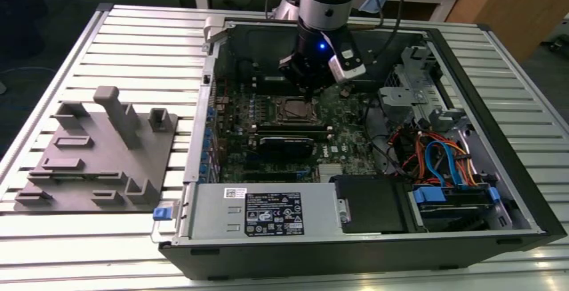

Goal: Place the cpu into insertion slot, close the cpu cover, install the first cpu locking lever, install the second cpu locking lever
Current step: 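Install the second cpu locking lever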

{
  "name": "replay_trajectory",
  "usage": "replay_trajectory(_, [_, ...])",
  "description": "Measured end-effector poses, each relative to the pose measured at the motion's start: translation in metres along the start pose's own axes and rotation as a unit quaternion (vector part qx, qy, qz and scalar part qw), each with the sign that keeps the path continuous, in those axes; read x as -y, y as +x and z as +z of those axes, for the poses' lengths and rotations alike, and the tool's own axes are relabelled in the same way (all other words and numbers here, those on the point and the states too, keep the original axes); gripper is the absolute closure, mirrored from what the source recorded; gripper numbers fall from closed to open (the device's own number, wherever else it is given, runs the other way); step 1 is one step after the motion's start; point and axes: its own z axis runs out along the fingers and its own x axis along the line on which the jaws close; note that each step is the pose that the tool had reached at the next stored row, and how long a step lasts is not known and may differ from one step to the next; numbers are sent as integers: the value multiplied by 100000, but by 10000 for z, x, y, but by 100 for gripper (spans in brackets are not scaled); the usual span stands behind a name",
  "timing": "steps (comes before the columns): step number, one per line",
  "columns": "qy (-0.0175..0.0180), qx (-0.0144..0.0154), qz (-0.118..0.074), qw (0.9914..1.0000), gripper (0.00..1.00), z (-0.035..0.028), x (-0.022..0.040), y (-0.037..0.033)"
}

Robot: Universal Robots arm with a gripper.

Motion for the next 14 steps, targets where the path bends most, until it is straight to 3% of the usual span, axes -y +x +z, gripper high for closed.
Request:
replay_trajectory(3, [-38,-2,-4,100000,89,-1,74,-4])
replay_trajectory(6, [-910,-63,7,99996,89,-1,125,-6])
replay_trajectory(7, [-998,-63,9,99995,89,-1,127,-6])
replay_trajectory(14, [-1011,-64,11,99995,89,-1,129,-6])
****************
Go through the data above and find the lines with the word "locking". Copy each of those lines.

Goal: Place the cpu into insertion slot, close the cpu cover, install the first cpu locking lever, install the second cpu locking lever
Current step: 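Install the second cpu locking lever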

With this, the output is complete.